NHS England's Biosimilar Transition: A Cautionary Tale for Patients and Investors

NHS England's cost-saving strategy to transition multiple sclerosis (MS) patients from Biogen's Tysabri to Sandoz's biosimilar Tyruko has sparked alarm as patients report severe side effects. This shift, aimed at reducing healthcare costs, has raised concerns about the safety and efficacy of biosimilars, as well as the role of regulatory bodies in ensuring patient protection.

The transition, driven by the expiration of Tysabri's patent and the introduction of cheaper biosimilars, has led to significant side effects for some patients. At Charing Cross Hospital in London, around 170 MS patients experienced complications, including relapses, mobility issues, fatigue, pain, and weight gain, after being switched to Tyruko. Some cases were severe enough to require hospitalization (The Guardian, 2025).

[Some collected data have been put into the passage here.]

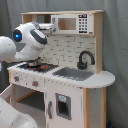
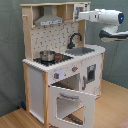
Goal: Play with the kitchen
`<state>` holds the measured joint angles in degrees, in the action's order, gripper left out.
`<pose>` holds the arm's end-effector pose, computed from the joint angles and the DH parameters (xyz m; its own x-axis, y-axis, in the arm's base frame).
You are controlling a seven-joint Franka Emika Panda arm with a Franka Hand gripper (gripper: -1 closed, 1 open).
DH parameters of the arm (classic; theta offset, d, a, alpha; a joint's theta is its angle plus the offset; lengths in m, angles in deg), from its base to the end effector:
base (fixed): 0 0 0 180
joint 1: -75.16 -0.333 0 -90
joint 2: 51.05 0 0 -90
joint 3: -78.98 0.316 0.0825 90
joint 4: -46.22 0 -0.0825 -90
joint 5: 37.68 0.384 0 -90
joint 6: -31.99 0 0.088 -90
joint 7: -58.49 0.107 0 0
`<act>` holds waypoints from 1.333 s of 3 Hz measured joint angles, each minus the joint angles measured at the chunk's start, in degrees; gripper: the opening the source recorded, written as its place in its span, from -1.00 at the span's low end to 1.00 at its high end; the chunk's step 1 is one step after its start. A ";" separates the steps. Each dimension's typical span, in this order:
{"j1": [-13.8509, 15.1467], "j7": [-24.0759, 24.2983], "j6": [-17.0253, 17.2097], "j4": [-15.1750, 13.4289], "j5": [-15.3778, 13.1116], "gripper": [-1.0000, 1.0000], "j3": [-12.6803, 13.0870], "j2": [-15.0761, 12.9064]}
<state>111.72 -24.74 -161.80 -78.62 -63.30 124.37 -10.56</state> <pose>0.3816 0.2641 0.7222 -0.0630 0.6873 -0.7236 -0.1868 0.7041 0.6850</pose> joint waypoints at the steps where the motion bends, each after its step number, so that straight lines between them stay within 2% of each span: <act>1: -0.35 0.82 0.46 2.29 1.06 1.00 -0.95 5.21; 2: 1.53 4.05 3.56 5.66 1.71 1.00 -0.05 7.86; 4: 7.88 12.83 4.43 9.18 1.80 1.00 4.06 10.24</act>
<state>119.60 -11.91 -157.36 -69.45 -61.50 128.43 -0.31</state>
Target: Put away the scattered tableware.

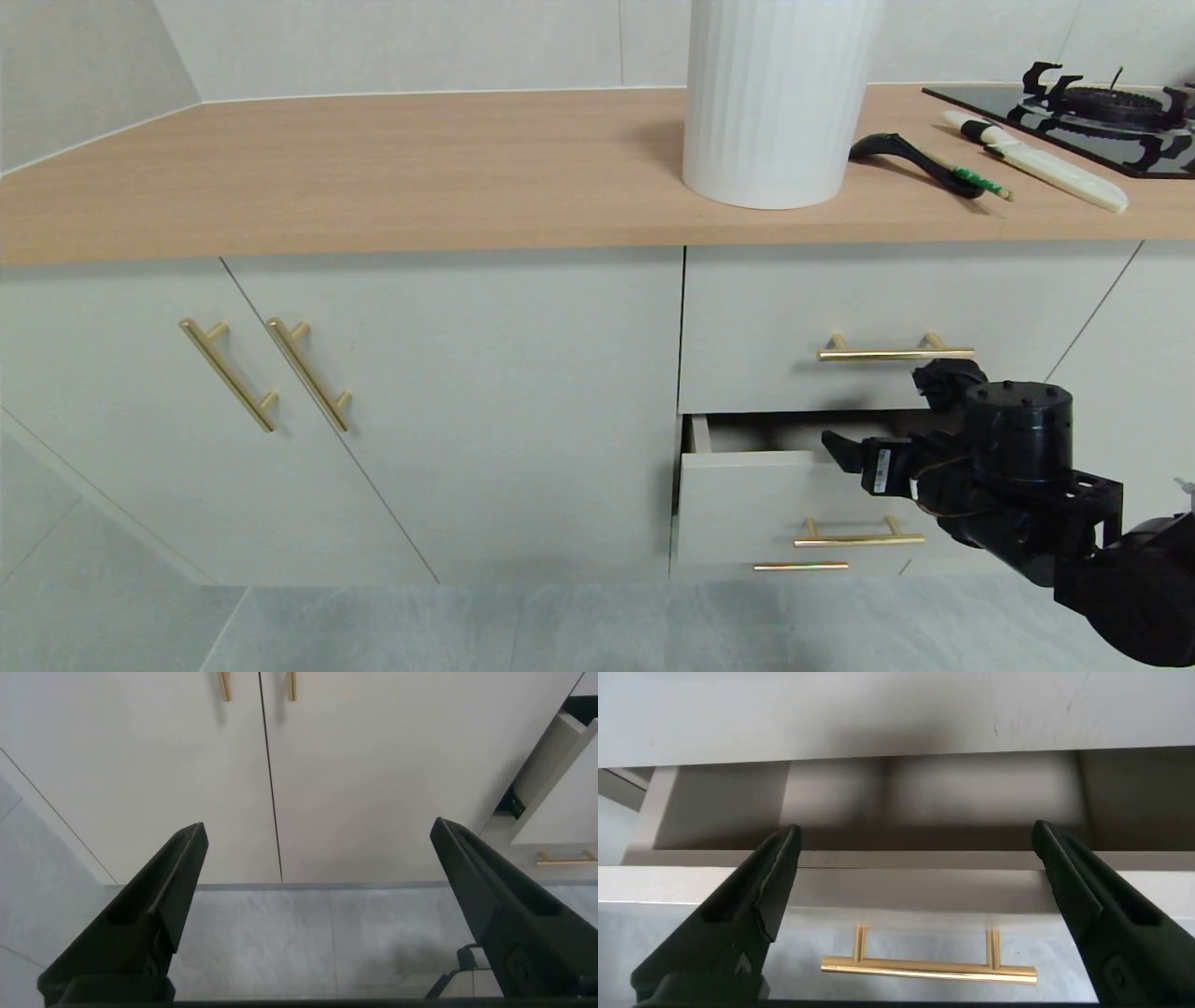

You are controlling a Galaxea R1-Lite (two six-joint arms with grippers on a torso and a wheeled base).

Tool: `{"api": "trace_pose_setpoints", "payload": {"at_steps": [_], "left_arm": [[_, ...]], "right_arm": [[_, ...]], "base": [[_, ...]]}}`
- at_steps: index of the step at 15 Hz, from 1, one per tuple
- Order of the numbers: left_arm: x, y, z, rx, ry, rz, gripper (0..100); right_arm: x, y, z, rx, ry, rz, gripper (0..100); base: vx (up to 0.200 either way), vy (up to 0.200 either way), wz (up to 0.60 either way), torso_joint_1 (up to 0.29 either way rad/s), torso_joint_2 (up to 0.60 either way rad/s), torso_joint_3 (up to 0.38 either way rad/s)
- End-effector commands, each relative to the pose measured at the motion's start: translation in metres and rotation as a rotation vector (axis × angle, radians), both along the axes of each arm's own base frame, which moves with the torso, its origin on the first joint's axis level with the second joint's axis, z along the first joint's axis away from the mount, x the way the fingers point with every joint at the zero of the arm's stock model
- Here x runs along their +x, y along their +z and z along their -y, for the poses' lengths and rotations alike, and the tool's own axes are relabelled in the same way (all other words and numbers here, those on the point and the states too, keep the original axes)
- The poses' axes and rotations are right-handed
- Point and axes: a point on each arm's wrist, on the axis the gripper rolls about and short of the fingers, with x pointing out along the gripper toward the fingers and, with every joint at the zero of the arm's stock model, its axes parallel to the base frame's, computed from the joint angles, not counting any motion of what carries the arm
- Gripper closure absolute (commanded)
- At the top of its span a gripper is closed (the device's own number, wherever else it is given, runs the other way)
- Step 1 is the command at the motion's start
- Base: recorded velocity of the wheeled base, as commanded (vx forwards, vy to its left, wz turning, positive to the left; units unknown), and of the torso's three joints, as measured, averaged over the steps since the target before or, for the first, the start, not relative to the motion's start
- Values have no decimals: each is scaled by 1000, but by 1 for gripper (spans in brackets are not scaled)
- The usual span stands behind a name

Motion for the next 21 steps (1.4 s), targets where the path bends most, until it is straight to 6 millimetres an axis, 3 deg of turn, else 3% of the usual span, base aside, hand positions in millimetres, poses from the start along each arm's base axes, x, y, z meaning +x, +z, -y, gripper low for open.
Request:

NHS England and Sandoz have both acknowledged the reports of adverse reactions and are investigating the issue. However, the incident has raised questions about the safety and efficacy of biosimilars, as well as the role of regulatory bodies in ensuring patient protection.

Regulatory bodies such as the Medicines and Healthcare products Regulatory Agency (MHRA) and the National Institute for Health and Care Excellence (NICE) play a crucial role in approving and assessing the cost-effectiveness of new medicines, including biosimilars. However, their processes can be improved to better protect patients:

1. Enhance transparency and communication: Regulatory bodies should improve transparency in their decision-making processes and communicate more effectively with healthcare professionals, patients, and caregivers about the approval process, potential side effects, and ongoing safety reviews.
2. Strengthen collaboration: The MHRA and NICE should collaborate more closely to ensure that safety, efficacy, and cost-effectiveness are all considered in the decision-making process. They could work together to develop clearer guidance for healthcare professionals and patients on the use of biosimilars.
3. Continuously update guidelines and standards: Regulatory bodies should keep their guidelines and standards up-to-date with advancements in biosimilar technology and the evolving landscape of healthcare.

In conclusion, NHS England's transition from Biogen's Tysabri to Sandoz's Tyruko has highlighted the potential risks and benefits of biosimilars, as well as the importance of regulatory bodies in ensuring patient safety and efficacy. As the use of biosimilars continues to grow, it is crucial for regulatory bodies to enhance their processes, collaborate more effectively, and communicate more transparently to better protect patients and ensure the safe and effective use of biosimilars.